PROBLEM
For this exercise, please reproduce the records below word for word, from the first line through the line with "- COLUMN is".

Source records
● ● ● ●
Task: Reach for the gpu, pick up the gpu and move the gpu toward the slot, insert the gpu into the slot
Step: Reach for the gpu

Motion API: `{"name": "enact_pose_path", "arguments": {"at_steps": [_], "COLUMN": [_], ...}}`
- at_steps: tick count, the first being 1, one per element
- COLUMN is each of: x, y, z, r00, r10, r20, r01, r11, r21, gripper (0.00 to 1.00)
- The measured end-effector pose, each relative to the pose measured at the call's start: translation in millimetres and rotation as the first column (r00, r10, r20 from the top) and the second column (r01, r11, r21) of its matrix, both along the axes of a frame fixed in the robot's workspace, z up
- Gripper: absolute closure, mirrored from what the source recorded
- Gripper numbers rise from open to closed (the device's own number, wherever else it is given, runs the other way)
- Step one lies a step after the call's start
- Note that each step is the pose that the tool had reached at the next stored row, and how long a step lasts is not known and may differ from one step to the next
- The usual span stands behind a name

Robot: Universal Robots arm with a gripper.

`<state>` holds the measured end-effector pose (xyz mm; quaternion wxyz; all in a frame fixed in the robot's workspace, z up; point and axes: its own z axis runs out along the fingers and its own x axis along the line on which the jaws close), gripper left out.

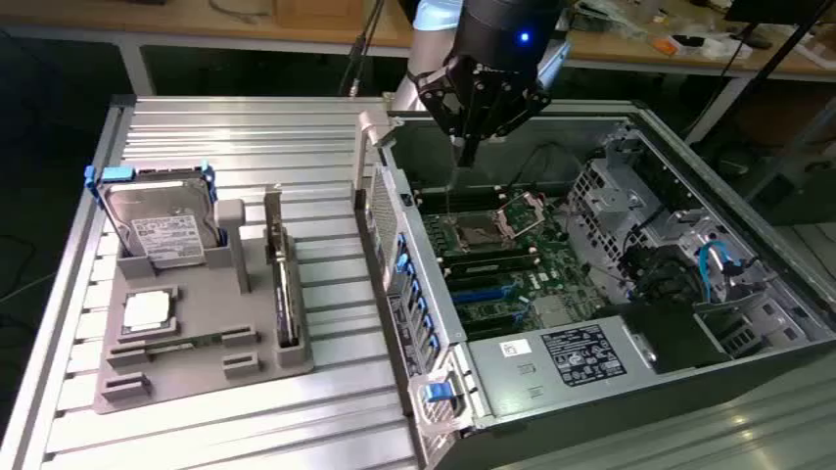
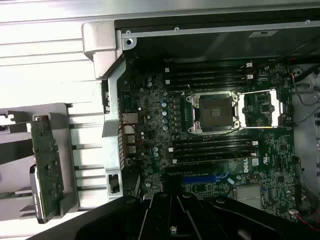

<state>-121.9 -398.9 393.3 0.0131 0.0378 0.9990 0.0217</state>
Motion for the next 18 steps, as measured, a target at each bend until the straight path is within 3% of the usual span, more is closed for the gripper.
{"name": "enact_pose_path", "arguments": {"at_steps": [7, 18], "x": [-6.4, -38.0], "y": [0.0, 0.0], "z": [-0.1, -0.2], "r00": [1.0000, 1.0000], "r10": [0.000, 0.000], "r20": [0.0000, 0.0000], "r01": [0.000, 0.000], "r11": [1.0000, 1.0000], "r21": [0.0000, 0.0000], "gripper": [0.89, 0.89]}}
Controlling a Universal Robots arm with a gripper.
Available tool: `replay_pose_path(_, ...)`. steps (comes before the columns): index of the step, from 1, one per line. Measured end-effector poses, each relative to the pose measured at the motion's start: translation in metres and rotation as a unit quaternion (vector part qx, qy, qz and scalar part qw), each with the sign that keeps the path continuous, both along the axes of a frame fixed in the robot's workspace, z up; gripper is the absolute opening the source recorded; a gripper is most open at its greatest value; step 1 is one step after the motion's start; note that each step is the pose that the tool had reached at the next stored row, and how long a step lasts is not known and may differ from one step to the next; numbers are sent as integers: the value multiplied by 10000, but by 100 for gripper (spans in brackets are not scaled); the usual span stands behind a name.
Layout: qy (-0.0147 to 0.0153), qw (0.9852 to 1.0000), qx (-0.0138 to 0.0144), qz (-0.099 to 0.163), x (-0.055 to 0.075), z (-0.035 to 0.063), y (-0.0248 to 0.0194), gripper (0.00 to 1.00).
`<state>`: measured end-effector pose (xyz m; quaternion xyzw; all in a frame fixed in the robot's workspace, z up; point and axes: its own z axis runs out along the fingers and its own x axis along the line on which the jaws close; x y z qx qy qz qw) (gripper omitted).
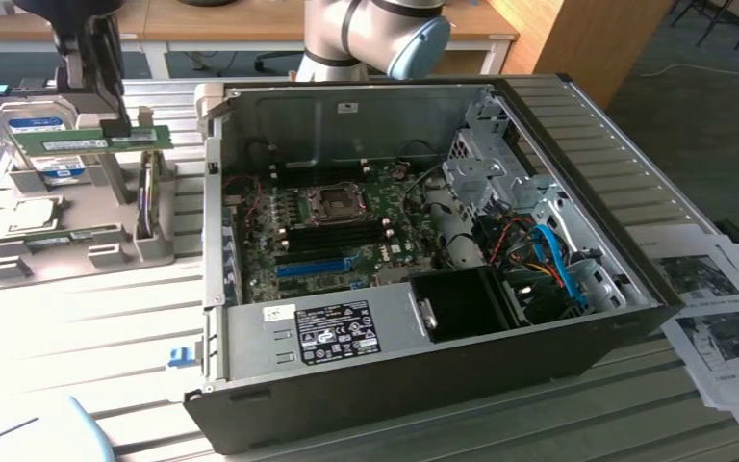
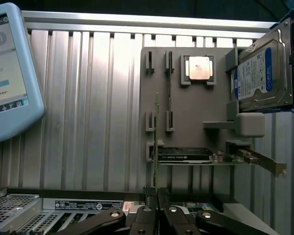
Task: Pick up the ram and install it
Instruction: 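Pick up the ram and move it above insertion slot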
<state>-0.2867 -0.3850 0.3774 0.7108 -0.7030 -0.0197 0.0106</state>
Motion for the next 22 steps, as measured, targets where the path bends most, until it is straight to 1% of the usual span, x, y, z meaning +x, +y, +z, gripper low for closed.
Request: replay_pose_path(22,0,10000,0,0,361,0,0,11)
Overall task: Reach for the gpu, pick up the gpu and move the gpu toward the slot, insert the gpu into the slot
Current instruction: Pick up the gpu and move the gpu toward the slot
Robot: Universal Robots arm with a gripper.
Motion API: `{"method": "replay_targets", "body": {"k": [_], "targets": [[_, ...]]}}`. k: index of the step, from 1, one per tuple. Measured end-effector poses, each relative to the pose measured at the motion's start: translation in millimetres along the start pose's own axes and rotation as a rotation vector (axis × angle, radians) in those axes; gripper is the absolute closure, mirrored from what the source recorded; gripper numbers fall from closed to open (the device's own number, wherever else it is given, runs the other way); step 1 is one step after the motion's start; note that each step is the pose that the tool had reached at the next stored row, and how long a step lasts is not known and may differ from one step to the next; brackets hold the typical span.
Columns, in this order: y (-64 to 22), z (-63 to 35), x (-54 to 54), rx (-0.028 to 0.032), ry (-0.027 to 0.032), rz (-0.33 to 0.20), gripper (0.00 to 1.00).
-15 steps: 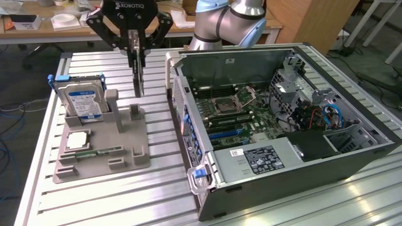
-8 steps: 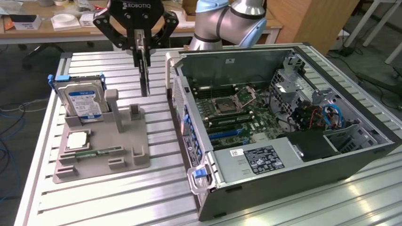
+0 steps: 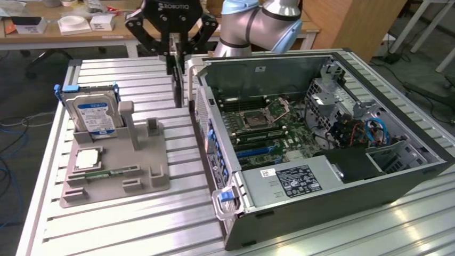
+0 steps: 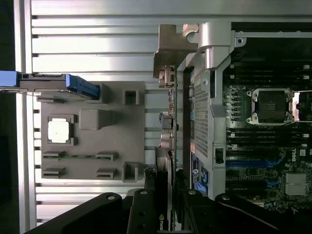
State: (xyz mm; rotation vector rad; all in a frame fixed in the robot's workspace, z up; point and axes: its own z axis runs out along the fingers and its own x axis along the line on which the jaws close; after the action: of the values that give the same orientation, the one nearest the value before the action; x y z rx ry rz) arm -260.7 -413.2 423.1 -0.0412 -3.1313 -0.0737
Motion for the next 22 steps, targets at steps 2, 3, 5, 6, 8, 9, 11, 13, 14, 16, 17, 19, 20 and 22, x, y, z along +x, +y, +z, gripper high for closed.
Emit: {"method": "replay_targets", "body": {"k": [2, 3, 5, 6, 8, 9, 11, 13, 14, 16, 17, 19, 20, 22], "targets": [[0.2, -0.1, -8.9, 0.0001, 0.0008, 0.0, 0.74], [0.4, -0.1, -13.3, 0.0, 0.001, 0.0, 0.74], [0.6, -0.1, -22.1, -0.0001, 0.0015, 0.0, 0.74], [0.7, -0.2, -26.6, 0.0, 0.0019, 0.0, 0.74], [1.0, -0.4, -35.8, 0.0001, 0.0025, 0.0, 0.74], [1.1, -0.4, -40.3, 0.0001, 0.0026, 0.0, 0.74], [1.3, -0.4, -48.9, 0.0, 0.0026, 0.0, 0.74], [1.5, -0.5, -56.8, 0.0001, 0.0028, 0.0, 0.74], [1.6, -0.6, -60.3, 0.0001, 0.0029, 0.0, 0.74], [1.8, -0.6, -66.2, 0.0001, 0.003, 0.0, 0.74], [1.9, -0.6, -69.5, 0.0001, 0.003, 0.0, 0.74], [2.0, -0.6, -77.0, 0.0, 0.0033, 0.0, 0.74], [2.1, -0.7, -81.4, 0.0, 0.0034, 0.0, 0.74], [2.4, -0.8, -90.5, 0.0001, 0.0041, 0.0, 0.74]]}}
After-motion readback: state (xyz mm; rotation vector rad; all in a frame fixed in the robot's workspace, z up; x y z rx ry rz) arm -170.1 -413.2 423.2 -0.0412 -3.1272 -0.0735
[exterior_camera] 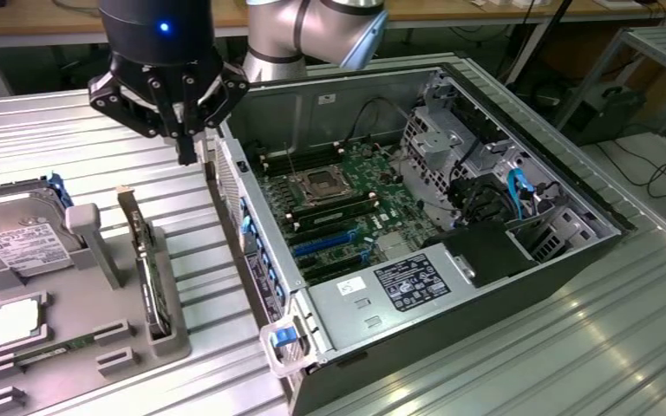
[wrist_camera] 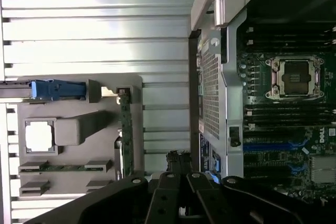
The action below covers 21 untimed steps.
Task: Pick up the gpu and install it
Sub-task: 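Reach for the gpu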
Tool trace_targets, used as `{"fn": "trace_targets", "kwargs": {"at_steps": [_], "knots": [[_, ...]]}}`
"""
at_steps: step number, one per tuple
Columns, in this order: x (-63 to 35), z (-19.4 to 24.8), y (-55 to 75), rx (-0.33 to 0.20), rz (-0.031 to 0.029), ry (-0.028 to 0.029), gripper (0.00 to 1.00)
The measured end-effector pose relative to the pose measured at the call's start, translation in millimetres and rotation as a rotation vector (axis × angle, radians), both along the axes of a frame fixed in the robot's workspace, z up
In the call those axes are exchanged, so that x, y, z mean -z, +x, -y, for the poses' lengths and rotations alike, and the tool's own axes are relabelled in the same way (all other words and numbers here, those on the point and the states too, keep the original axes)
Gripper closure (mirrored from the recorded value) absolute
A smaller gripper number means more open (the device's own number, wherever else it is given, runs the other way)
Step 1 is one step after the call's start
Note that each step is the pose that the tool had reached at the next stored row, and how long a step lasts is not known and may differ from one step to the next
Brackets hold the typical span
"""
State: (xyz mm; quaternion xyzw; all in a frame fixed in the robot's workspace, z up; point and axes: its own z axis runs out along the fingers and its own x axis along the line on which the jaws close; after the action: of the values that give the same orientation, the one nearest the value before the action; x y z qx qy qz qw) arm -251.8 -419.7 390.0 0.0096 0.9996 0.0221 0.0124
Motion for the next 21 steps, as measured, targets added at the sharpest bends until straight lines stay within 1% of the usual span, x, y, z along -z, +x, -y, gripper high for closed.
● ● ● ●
OUTPUT FOR THIS TASK
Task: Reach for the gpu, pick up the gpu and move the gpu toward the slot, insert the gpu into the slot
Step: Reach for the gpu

Motion API: `{"name": "enact_pose_path", "arguments": {"at_steps": [_], "COLUMN": [_], ...}}`
- at_steps: tick count, the first being 1, one per element
- COLUMN is each of: x, y, z, r00, r10, r20, r01, r11, r21, gripper (0.00 to 1.00)

This response is now finished.